C'est ainsi qu'apparaissent dans les entreprises, actuellement surtout dans les grands groupes, des plans stratégiques de gestion des connaissances. Ils varient tous autour de trois axes essentiels : créer, capitaliser et partager leur capital de connaissances. Créer parce que l'entreprise ne peut désormais survivre que si elle est en constante innovation. Capitaliser car le patrimoine de savoir-faire est fragile (il suffit de voir comment il est dilapidé lors des départs en retraite ou des restructurations) et qu'on ne peut créer de nouvelles connaissances qu'à partir des anciennes. Partager car l'enjeu est bien de passer d'une intelligence individuelle à une intelligence collective, accessible à tous les membres de l'organisation.

Le problème se pose alors de passer de la volonté managériale à la réalisation opérationnelle d'un plan de gestion des connaissances.

Les outils pour la gestion des connaissances

Pour beaucoup, réaliser un plan de gestion de connaissances se réduit à mettre en place un outil informatique approprié. Cette vision technologique est erronée à plus d'un titre. Les déboires de l'intelligence artificielle nous ont appris à nous méfier des outils destinés à gérer les connaissances. Par ailleurs, les outils informatiques ne traitent, par définition, que de l'information, qui est la partie émergée et tangible de la connaissance. L'approche outil consiste donc à affirmer que tout ce qui traite l'information qui n'est pas spécifiquement une information destinée à la gestion de production est un outil de gestion des connaissances.
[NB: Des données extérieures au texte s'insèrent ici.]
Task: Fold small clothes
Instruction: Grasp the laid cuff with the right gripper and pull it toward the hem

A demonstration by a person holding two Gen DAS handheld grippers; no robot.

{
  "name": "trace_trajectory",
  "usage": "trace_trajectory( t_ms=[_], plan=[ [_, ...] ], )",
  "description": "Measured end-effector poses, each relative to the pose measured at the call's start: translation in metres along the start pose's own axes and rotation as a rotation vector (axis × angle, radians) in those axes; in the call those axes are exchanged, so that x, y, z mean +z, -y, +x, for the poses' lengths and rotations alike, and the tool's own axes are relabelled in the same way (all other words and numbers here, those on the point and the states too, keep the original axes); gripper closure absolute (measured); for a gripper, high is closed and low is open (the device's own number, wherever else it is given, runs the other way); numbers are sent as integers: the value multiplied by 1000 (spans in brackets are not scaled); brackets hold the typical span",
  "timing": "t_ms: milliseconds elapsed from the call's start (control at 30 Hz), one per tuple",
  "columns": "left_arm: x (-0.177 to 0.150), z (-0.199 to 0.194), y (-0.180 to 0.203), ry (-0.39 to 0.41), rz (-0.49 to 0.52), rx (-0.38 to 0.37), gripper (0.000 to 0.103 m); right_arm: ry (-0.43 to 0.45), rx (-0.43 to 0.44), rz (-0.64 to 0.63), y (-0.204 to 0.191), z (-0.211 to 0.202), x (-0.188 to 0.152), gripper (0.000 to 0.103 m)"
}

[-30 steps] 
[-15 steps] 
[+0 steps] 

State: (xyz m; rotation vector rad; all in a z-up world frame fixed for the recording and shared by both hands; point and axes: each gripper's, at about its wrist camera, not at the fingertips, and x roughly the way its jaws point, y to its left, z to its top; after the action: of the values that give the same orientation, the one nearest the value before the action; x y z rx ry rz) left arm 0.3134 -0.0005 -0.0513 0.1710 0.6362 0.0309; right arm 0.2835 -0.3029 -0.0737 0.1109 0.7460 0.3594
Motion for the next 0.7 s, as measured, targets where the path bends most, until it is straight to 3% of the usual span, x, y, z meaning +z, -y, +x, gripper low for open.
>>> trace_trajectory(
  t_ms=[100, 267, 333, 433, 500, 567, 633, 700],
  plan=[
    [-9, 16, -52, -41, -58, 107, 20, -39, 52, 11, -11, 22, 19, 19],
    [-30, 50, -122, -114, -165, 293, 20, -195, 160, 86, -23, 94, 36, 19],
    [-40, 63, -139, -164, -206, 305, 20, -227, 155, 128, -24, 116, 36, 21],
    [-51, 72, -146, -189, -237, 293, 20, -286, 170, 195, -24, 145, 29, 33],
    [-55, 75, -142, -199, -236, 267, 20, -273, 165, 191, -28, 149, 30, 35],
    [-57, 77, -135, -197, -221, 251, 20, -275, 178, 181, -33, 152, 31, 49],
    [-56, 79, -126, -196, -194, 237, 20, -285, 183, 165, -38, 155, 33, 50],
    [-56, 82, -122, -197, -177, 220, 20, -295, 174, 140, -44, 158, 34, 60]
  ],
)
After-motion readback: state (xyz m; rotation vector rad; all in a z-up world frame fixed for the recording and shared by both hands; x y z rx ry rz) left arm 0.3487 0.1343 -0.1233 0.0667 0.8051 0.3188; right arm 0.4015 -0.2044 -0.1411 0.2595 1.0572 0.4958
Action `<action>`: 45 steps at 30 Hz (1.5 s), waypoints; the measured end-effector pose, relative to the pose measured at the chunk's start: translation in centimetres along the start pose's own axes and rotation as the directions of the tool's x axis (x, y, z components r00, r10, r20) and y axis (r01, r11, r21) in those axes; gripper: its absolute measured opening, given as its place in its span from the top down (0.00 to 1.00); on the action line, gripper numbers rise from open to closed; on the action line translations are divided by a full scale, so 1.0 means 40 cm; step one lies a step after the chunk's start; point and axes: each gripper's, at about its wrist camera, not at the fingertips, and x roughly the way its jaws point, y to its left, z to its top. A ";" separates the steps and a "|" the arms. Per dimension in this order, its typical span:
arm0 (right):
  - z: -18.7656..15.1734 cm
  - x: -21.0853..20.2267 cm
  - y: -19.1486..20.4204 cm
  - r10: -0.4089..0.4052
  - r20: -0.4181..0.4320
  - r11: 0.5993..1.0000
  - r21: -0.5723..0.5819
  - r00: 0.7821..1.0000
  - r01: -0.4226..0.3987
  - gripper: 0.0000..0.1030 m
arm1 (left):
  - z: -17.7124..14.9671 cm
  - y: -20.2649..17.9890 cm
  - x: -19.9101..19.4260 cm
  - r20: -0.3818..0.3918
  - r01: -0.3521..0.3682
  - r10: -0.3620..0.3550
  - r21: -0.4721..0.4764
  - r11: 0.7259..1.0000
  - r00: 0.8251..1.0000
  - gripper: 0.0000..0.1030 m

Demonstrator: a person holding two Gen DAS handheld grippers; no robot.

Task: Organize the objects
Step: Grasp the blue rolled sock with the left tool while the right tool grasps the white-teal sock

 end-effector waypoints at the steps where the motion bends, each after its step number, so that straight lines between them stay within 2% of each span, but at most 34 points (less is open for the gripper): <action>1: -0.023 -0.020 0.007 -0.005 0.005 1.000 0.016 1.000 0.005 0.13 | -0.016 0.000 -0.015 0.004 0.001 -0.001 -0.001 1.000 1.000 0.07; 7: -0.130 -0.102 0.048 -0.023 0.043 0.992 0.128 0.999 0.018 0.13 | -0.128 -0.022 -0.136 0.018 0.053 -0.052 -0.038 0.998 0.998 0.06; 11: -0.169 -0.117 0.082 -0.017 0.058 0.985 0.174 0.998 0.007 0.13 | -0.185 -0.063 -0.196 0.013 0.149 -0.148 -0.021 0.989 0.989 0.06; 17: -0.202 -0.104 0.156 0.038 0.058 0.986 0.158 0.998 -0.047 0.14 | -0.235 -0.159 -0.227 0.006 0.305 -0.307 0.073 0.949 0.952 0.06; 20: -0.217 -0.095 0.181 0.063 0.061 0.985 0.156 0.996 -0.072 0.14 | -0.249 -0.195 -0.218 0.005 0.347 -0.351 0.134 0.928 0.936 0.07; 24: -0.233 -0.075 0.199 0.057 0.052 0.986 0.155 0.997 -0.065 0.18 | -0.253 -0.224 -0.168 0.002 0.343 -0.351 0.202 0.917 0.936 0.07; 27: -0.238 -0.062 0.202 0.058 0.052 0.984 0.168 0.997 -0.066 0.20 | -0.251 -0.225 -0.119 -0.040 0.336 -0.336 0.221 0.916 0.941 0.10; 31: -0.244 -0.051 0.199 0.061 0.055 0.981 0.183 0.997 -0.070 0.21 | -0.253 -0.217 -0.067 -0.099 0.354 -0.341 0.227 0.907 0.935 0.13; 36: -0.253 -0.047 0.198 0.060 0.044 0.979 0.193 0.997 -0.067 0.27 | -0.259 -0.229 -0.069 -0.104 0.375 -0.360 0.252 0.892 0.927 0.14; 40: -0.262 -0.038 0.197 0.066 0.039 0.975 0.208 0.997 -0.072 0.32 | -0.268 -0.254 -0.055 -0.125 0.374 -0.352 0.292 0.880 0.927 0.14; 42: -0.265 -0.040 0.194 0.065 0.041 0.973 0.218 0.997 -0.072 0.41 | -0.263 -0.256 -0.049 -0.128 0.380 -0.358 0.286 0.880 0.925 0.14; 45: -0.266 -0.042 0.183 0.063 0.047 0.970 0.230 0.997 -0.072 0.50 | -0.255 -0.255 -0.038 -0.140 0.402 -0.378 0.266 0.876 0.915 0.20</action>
La porte est donc ouverte à rebaptiser et promouvoir toute technologie, nouvelle ou non, de traitement de l'information : Microsoft n'annonce-t-il pas que ses outils sont désormais " Knowledge Management oriented " ? Que dire aussi des technologies documentaires, des moteurs de recherche et autres agents intelligents présentés comme autant de solutions ? Enfin, si l'outil informatique est incontournable et sa mise en place un jalon nécessaire, il peut être extrêmement varié, et constitué de briques innombrables dont la fonction, la réalisation et le coût n'est pas réductible à celui de ses composants technologiques.

Pour s'y retrouver un peu, nous allons donner une classification des briques de base utilisables dans un système de gestion des connaissances. Ce n'est pas une approche par type de technologie, mais par type de connaissance gérée. Cela nous amène à envisager des approches qui peuvent être méthodologiques, informatiques ou organisationnelles, et révèle un tant soit peu la complexité inhérente à ce genre de système.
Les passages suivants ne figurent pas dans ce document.